GOAL OF THE EXERCISE:
Could you reproduce all the entries under this sentence exactly, leaving the images aside?

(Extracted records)
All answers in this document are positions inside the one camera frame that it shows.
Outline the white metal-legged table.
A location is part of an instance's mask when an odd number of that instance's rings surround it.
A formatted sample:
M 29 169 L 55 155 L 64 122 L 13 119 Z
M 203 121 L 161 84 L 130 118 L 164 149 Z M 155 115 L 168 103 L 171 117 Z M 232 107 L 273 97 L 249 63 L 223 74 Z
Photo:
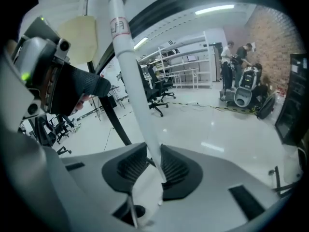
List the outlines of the white metal-legged table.
M 198 68 L 186 69 L 172 72 L 174 77 L 174 86 L 176 88 L 191 87 L 199 88 L 198 83 Z

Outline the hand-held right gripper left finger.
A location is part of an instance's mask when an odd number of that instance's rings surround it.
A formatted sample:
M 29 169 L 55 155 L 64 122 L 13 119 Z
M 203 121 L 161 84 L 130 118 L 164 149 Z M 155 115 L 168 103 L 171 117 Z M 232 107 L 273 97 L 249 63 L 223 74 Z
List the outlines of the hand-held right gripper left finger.
M 79 188 L 114 218 L 138 226 L 133 186 L 147 168 L 147 145 L 137 143 L 118 149 L 62 158 Z

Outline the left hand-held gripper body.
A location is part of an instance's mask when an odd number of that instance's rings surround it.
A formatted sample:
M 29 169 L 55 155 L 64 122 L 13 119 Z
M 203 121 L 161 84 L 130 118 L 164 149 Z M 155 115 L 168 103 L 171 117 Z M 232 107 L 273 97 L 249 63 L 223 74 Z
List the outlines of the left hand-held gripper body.
M 57 79 L 71 44 L 39 16 L 21 36 L 12 54 L 12 60 L 28 91 L 34 96 L 24 119 L 50 113 Z

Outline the black office chair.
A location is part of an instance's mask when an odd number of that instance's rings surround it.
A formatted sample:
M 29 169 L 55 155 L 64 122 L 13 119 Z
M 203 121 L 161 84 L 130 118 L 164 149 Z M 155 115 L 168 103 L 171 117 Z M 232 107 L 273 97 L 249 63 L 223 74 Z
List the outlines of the black office chair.
M 140 73 L 140 77 L 141 77 L 141 80 L 142 80 L 142 85 L 143 85 L 143 88 L 144 88 L 144 92 L 145 92 L 145 95 L 146 95 L 146 99 L 147 99 L 147 102 L 148 102 L 149 109 L 155 109 L 160 114 L 160 116 L 163 117 L 164 115 L 158 107 L 165 105 L 168 108 L 168 104 L 164 103 L 164 102 L 156 102 L 157 98 L 162 96 L 163 85 L 159 84 L 159 88 L 151 89 L 148 82 L 146 81 L 146 79 L 144 77 L 144 74 L 143 74 L 143 71 L 142 71 L 140 64 L 137 63 L 137 65 L 138 65 L 138 69 L 139 69 L 139 73 Z
M 169 88 L 173 87 L 173 82 L 169 80 L 169 77 L 162 77 L 157 78 L 154 76 L 154 87 L 159 90 L 159 93 L 161 95 L 161 102 L 163 102 L 163 99 L 166 96 L 170 96 L 172 98 L 176 98 L 175 94 L 173 92 L 168 92 Z
M 53 119 L 48 120 L 47 115 L 35 118 L 36 138 L 42 146 L 52 147 L 55 143 L 60 144 L 63 137 L 69 137 L 69 130 L 66 128 L 65 121 L 56 116 L 58 123 L 54 125 Z

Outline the black tall cabinet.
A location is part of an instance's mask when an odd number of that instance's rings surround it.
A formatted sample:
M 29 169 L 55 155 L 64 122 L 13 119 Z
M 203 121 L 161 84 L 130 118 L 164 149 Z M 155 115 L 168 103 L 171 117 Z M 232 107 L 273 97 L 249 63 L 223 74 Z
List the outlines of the black tall cabinet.
M 298 145 L 309 129 L 309 54 L 290 55 L 286 97 L 275 129 L 286 145 Z

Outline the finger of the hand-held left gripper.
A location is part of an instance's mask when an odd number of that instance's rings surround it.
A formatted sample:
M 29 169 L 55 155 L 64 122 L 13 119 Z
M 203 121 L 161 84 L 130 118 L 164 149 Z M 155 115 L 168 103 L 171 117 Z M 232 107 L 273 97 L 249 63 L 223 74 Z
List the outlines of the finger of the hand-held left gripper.
M 56 72 L 56 83 L 49 99 L 49 113 L 70 116 L 84 96 L 104 98 L 111 89 L 110 82 L 69 64 Z

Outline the white broom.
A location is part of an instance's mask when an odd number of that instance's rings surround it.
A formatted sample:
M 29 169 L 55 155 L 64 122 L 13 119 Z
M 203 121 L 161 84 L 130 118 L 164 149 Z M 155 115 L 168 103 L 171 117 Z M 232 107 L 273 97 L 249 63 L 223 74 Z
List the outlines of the white broom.
M 160 144 L 151 120 L 150 109 L 136 61 L 130 27 L 125 15 L 125 2 L 126 0 L 109 0 L 108 3 L 113 48 L 140 131 L 161 175 L 162 183 L 166 183 L 167 180 L 161 168 Z

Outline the black backpack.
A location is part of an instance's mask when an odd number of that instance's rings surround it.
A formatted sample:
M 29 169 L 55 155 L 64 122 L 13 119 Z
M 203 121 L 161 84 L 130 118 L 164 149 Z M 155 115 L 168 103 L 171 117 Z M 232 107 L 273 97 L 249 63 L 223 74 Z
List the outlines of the black backpack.
M 275 105 L 276 96 L 275 94 L 271 94 L 263 103 L 259 111 L 256 113 L 256 117 L 259 120 L 265 119 L 268 115 L 273 111 L 273 107 Z

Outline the person's left hand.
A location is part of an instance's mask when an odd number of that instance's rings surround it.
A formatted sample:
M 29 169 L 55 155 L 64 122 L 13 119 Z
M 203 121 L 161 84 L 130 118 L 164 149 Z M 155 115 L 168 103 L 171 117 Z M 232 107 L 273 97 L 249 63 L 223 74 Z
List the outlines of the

REPLY:
All answers in this document are positions inside the one camera frame that it shows.
Outline the white metal-legged table.
A location is part of an instance's mask when an odd number of that instance's rings surround it.
A formatted sample:
M 29 169 L 55 155 L 64 122 L 13 119 Z
M 203 121 L 161 84 L 130 118 L 164 149 Z M 155 115 L 168 103 L 171 117 Z M 232 107 L 273 97 L 249 63 L 223 74 Z
Photo:
List the outlines of the white metal-legged table.
M 198 68 L 186 69 L 172 72 L 174 77 L 174 86 L 176 88 L 191 87 L 199 88 L 198 83 Z

Outline the hand-held right gripper left finger.
A location is part of an instance's mask when an odd number of that instance's rings surround it.
A formatted sample:
M 29 169 L 55 155 L 64 122 L 13 119 Z
M 203 121 L 161 84 L 130 118 L 164 149 Z M 155 115 L 168 103 L 171 117 Z M 232 107 L 273 97 L 249 63 L 223 74 Z
List the outlines of the hand-held right gripper left finger.
M 79 188 L 114 218 L 138 226 L 133 186 L 147 168 L 147 145 L 137 143 L 118 149 L 62 158 Z

Outline the left hand-held gripper body.
A location is part of an instance's mask when an odd number of that instance's rings surround it.
A formatted sample:
M 29 169 L 55 155 L 64 122 L 13 119 Z
M 203 121 L 161 84 L 130 118 L 164 149 Z M 155 115 L 168 103 L 171 117 Z M 232 107 L 273 97 L 249 63 L 223 74 Z
List the outlines of the left hand-held gripper body.
M 57 79 L 71 44 L 39 16 L 21 36 L 12 54 L 12 60 L 28 91 L 34 96 L 24 119 L 50 113 Z

Outline the black office chair.
A location is part of an instance's mask when an odd number of that instance's rings surround it.
A formatted sample:
M 29 169 L 55 155 L 64 122 L 13 119 Z
M 203 121 L 161 84 L 130 118 L 164 149 Z M 155 115 L 168 103 L 171 117 Z M 232 107 L 273 97 L 249 63 L 223 74 Z
List the outlines of the black office chair.
M 140 73 L 140 77 L 141 77 L 141 80 L 142 80 L 142 85 L 143 85 L 143 88 L 144 88 L 144 92 L 145 92 L 145 95 L 146 95 L 146 99 L 147 99 L 147 102 L 148 102 L 149 109 L 155 109 L 160 114 L 160 116 L 163 117 L 164 115 L 158 107 L 165 105 L 168 108 L 168 104 L 164 103 L 164 102 L 156 102 L 157 98 L 162 96 L 163 85 L 159 84 L 159 88 L 151 89 L 148 82 L 146 81 L 146 79 L 144 77 L 144 74 L 143 74 L 143 71 L 142 71 L 140 64 L 137 63 L 137 65 L 138 65 L 138 69 L 139 69 L 139 73 Z
M 169 88 L 173 87 L 173 82 L 169 80 L 169 77 L 162 77 L 157 78 L 154 76 L 154 87 L 159 90 L 159 93 L 161 95 L 161 102 L 163 102 L 163 99 L 166 96 L 170 96 L 172 98 L 176 98 L 175 94 L 173 92 L 168 92 Z
M 53 119 L 48 120 L 47 115 L 35 118 L 36 138 L 42 146 L 52 147 L 55 143 L 60 144 L 63 137 L 69 137 L 69 130 L 66 128 L 65 121 L 56 116 L 58 123 L 54 125 Z

Outline the black tall cabinet.
A location is part of an instance's mask when an odd number of that instance's rings surround it.
A formatted sample:
M 29 169 L 55 155 L 64 122 L 13 119 Z
M 203 121 L 161 84 L 130 118 L 164 149 Z M 155 115 L 168 103 L 171 117 Z M 232 107 L 273 97 L 249 63 L 223 74 Z
List the outlines of the black tall cabinet.
M 298 145 L 309 129 L 309 54 L 290 55 L 286 97 L 275 129 L 286 145 Z

Outline the finger of the hand-held left gripper.
A location is part of an instance's mask when an odd number of that instance's rings surround it.
A formatted sample:
M 29 169 L 55 155 L 64 122 L 13 119 Z
M 203 121 L 161 84 L 130 118 L 164 149 Z M 155 115 L 168 103 L 171 117 Z M 232 107 L 273 97 L 249 63 L 223 74 Z
List the outlines of the finger of the hand-held left gripper.
M 56 72 L 56 83 L 49 99 L 49 113 L 70 116 L 84 96 L 104 98 L 111 89 L 110 82 L 69 64 Z

Outline the white broom.
A location is part of an instance's mask when an odd number of that instance's rings surround it.
A formatted sample:
M 29 169 L 55 155 L 64 122 L 13 119 Z
M 203 121 L 161 84 L 130 118 L 164 149 Z M 155 115 L 168 103 L 171 117 Z M 232 107 L 273 97 L 249 63 L 223 74 Z
List the outlines of the white broom.
M 160 144 L 151 120 L 150 109 L 136 61 L 130 27 L 125 15 L 125 2 L 126 0 L 109 0 L 108 3 L 113 48 L 140 131 L 161 175 L 162 183 L 166 183 L 167 180 L 161 168 Z

Outline the black backpack.
A location is part of an instance's mask when an odd number of that instance's rings surround it.
A formatted sample:
M 29 169 L 55 155 L 64 122 L 13 119 Z
M 203 121 L 161 84 L 130 118 L 164 149 Z M 155 115 L 168 103 L 171 117 Z M 232 107 L 273 97 L 249 63 L 223 74 Z
List the outlines of the black backpack.
M 275 105 L 276 96 L 275 94 L 271 94 L 263 103 L 259 111 L 256 113 L 256 117 L 259 120 L 265 119 L 268 115 L 273 111 L 273 107 Z

Outline the person's left hand.
A location is part of an instance's mask when an odd number of that instance's rings surround it.
A formatted sample:
M 29 169 L 55 155 L 64 122 L 13 119 Z
M 203 121 L 161 84 L 130 118 L 164 149 Z M 155 115 L 168 103 L 171 117 Z M 232 107 L 273 97 L 249 63 L 223 74 Z
List the outlines of the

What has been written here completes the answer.